- INPUT DATA -

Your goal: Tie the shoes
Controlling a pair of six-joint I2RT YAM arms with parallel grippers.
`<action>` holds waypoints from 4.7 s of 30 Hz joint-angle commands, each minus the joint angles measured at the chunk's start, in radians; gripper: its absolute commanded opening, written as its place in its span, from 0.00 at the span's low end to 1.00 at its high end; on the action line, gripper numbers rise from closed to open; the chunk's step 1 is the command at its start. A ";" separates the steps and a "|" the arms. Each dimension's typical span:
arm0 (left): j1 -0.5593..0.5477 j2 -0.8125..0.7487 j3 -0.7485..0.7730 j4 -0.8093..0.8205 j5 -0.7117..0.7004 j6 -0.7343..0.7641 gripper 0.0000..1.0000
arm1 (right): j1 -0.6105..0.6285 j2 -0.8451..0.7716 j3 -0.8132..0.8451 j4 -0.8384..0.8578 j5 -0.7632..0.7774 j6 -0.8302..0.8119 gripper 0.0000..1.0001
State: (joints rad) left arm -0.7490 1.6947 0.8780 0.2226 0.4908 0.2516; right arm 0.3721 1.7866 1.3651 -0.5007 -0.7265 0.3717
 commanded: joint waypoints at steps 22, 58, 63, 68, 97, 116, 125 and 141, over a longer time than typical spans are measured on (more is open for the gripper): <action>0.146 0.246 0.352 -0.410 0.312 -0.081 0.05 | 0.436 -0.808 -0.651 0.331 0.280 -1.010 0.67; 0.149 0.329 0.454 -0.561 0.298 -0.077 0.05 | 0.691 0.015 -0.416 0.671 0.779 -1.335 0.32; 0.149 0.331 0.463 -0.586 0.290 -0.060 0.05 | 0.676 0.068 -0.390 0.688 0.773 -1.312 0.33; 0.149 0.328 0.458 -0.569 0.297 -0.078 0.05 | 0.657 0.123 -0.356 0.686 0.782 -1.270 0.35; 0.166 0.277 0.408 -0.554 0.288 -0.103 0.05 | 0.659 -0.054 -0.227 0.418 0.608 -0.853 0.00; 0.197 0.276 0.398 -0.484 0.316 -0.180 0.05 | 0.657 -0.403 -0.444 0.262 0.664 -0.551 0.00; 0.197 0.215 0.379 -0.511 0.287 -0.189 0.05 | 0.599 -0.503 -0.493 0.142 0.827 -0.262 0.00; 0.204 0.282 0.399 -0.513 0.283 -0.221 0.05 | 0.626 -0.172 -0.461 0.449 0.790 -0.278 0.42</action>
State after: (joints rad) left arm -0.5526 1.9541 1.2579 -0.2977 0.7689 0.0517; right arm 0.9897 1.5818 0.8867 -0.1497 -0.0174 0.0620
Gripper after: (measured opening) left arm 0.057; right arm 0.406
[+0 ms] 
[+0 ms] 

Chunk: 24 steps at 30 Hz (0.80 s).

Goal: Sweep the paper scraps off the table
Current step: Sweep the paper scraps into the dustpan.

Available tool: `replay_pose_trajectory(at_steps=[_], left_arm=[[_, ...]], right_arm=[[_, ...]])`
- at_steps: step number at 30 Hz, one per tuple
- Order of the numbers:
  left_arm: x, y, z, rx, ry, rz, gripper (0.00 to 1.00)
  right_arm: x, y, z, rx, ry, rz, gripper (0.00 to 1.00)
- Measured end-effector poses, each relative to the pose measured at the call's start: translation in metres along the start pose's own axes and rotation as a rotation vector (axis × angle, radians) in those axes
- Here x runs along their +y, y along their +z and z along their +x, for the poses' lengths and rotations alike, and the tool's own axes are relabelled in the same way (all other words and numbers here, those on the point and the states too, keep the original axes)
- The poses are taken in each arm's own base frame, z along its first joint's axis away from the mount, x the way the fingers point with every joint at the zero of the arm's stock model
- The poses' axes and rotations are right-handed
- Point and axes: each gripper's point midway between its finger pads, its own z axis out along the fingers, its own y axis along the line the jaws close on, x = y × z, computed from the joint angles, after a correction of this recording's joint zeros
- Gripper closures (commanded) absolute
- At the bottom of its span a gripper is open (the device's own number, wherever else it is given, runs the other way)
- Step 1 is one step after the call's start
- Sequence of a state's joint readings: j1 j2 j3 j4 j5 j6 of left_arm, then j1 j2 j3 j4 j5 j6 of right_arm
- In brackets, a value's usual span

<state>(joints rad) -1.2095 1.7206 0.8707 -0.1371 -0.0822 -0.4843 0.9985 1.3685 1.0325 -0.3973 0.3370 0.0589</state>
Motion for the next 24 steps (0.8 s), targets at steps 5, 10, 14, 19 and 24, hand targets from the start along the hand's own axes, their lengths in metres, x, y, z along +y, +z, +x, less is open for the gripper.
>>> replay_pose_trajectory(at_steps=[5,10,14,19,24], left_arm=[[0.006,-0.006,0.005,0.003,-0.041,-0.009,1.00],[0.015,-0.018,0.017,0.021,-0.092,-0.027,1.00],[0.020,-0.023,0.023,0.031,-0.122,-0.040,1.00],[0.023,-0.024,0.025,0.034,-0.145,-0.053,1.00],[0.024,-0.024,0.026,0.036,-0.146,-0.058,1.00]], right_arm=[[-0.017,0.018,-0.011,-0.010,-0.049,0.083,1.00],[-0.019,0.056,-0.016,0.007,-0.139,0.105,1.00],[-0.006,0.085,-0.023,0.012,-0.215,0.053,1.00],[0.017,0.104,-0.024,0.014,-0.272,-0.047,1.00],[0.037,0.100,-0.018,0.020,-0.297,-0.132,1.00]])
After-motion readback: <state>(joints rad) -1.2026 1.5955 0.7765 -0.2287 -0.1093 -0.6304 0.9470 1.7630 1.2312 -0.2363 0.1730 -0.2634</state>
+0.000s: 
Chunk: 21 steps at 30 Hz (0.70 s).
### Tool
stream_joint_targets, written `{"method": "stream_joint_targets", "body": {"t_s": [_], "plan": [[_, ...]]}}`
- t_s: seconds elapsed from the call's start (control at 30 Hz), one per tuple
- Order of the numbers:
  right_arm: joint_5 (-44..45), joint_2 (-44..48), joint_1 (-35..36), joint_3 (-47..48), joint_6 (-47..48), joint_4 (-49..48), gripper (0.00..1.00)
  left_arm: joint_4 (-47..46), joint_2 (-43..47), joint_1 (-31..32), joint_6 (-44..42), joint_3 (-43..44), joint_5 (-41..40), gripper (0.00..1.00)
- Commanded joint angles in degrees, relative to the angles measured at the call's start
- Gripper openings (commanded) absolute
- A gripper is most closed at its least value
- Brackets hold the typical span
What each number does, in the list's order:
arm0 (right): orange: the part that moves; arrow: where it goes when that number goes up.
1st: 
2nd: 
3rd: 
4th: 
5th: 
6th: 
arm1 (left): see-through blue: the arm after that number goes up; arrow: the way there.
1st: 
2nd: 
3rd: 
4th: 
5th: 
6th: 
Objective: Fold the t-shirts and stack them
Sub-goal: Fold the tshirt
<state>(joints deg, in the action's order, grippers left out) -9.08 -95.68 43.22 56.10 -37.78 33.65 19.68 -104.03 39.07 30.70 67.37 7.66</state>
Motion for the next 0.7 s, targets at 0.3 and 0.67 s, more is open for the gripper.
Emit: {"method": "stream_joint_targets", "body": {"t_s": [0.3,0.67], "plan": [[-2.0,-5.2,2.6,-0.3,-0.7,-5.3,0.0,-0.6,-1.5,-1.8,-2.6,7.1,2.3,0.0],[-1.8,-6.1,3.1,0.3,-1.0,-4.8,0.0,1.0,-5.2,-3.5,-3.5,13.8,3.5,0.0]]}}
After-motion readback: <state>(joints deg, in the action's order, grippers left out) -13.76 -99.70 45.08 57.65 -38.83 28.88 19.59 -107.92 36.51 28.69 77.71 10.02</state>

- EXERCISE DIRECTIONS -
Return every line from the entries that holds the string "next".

- COMPLETED EXERCISE -
Motion for the next 24 steps (0.8 s), targets at steps 5, 10, 14, 19 and 24, hand targets from the start along the hand's own axes, their lengths in metres, x, y, z along +y, +z, +x, less is open for the gripper.
Motion for the next 0.7 s, targets at 0.3 and 0.67 s, more is open for the gripper.

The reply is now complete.